What you will do: Report each line of the material below where the word "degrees" can be found.

───

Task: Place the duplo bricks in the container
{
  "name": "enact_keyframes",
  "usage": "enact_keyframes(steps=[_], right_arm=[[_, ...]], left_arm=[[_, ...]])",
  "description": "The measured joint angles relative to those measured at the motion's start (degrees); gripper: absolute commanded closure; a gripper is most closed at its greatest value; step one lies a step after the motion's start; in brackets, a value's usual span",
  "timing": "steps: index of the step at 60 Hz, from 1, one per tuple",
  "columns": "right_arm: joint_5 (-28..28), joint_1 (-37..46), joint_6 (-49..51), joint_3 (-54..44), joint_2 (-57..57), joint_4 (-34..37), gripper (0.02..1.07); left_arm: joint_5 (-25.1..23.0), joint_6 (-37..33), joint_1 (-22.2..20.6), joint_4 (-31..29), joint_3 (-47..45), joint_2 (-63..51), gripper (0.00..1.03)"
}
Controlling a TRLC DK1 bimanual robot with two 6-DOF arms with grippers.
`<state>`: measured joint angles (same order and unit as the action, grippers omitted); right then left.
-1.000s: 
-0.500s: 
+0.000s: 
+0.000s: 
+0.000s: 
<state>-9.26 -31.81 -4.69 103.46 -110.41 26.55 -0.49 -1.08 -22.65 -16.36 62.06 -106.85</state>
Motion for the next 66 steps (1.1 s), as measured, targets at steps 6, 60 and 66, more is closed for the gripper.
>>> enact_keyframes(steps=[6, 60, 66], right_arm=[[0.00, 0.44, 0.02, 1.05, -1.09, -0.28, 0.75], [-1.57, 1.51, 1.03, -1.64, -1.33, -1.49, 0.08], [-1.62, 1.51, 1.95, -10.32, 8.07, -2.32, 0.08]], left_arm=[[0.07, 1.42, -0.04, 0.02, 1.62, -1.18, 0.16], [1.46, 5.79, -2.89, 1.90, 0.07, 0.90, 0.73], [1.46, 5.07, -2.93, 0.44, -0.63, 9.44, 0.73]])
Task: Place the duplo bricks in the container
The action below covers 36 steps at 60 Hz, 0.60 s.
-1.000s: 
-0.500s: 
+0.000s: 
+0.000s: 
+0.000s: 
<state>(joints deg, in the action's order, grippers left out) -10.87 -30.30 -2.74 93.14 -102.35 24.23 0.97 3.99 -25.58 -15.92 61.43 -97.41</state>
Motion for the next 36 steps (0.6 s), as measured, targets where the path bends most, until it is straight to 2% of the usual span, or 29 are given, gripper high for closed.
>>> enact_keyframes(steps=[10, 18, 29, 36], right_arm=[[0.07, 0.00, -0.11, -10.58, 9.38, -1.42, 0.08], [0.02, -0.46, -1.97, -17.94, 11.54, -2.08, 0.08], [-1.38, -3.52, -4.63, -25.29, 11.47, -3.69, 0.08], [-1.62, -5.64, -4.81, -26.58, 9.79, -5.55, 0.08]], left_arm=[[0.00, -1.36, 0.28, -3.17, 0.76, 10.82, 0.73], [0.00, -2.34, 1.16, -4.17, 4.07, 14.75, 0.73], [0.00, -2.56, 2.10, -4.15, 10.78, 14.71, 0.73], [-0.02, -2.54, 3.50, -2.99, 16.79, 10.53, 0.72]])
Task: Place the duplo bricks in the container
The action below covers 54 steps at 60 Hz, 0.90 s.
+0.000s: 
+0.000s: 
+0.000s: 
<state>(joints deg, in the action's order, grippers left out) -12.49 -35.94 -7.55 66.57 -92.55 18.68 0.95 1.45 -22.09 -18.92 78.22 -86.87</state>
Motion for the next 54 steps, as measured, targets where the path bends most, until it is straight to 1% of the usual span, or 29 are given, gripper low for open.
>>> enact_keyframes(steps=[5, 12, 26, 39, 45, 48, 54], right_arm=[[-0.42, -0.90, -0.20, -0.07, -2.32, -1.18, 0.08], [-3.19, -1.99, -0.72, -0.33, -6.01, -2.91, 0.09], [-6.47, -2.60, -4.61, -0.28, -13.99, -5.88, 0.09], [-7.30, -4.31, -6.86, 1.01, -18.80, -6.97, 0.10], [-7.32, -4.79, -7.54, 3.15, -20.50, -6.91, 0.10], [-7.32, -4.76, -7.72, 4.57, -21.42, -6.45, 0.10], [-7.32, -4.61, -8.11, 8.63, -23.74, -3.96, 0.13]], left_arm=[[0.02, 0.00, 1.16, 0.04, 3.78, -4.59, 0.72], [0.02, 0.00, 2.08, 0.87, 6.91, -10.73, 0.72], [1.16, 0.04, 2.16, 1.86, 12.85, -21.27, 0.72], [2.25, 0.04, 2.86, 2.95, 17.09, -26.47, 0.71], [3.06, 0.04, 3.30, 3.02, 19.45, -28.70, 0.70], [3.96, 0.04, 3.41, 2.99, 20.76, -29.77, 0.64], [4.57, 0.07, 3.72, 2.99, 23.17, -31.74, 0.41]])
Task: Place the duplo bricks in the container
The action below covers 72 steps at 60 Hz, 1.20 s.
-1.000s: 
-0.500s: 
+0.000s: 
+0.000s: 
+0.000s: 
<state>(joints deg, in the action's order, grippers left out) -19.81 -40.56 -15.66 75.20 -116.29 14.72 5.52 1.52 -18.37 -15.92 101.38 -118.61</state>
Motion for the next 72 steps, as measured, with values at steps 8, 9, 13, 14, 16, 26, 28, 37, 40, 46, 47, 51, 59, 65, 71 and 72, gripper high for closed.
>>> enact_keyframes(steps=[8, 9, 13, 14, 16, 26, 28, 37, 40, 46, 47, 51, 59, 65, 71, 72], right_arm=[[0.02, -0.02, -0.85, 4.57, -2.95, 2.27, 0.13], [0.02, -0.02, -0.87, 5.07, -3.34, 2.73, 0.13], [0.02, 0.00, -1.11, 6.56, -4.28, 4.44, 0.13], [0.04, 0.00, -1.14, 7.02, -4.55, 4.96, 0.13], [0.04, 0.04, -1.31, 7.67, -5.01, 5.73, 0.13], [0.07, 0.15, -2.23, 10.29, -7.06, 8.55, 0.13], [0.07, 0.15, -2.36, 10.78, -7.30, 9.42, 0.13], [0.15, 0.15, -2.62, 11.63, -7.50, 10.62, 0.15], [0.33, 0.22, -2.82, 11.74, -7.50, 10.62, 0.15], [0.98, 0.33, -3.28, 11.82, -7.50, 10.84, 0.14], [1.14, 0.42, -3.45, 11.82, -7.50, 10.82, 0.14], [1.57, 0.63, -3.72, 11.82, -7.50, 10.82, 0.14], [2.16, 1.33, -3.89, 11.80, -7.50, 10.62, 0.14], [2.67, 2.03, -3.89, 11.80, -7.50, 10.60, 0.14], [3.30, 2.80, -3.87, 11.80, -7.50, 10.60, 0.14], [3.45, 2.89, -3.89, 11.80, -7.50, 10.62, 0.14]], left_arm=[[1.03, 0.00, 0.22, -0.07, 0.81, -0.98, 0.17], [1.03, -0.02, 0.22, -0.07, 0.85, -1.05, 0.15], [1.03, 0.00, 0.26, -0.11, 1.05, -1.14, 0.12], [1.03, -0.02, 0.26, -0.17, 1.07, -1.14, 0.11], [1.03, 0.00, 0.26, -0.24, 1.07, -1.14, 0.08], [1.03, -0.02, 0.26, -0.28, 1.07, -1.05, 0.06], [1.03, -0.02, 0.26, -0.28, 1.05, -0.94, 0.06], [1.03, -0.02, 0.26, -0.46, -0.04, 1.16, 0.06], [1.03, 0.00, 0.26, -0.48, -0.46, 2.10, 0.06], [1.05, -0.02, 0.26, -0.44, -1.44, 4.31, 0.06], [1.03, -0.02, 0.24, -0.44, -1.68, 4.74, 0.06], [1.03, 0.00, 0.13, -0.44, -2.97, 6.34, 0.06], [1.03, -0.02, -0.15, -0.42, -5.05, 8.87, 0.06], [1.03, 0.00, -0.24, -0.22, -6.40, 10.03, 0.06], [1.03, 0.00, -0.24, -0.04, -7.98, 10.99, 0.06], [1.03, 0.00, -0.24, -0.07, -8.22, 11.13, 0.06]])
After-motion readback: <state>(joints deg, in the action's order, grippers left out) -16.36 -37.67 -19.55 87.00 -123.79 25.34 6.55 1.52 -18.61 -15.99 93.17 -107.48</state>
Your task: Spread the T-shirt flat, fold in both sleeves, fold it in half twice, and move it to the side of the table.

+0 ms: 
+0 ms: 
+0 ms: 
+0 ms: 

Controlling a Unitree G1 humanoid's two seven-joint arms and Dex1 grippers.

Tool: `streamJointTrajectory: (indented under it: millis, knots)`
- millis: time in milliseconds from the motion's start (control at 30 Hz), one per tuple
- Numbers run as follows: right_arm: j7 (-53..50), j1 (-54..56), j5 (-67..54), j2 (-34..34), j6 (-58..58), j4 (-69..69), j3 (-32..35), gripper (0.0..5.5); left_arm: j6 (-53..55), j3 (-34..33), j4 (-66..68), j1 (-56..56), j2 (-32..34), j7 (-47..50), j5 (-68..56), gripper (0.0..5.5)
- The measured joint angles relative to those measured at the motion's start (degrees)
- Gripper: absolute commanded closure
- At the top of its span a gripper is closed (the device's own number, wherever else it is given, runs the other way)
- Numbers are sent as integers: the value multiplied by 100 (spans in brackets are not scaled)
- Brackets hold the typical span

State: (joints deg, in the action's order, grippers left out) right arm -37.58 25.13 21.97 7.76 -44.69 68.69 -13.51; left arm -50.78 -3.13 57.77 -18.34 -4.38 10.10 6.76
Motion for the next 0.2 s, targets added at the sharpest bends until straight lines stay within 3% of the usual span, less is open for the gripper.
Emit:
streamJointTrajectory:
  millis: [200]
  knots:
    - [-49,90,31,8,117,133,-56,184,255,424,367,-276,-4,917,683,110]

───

Task solution:
  "description": "The measured joint angles relative to those measured at the motion's start (degrees); gripper: absolute commanded closure; a gripper is most closed at its greatest value; step one lies a step after the motion's start; in brackets, a value's usual span",
- The measured joint angles relative to those measured at the motion's start (degrees)

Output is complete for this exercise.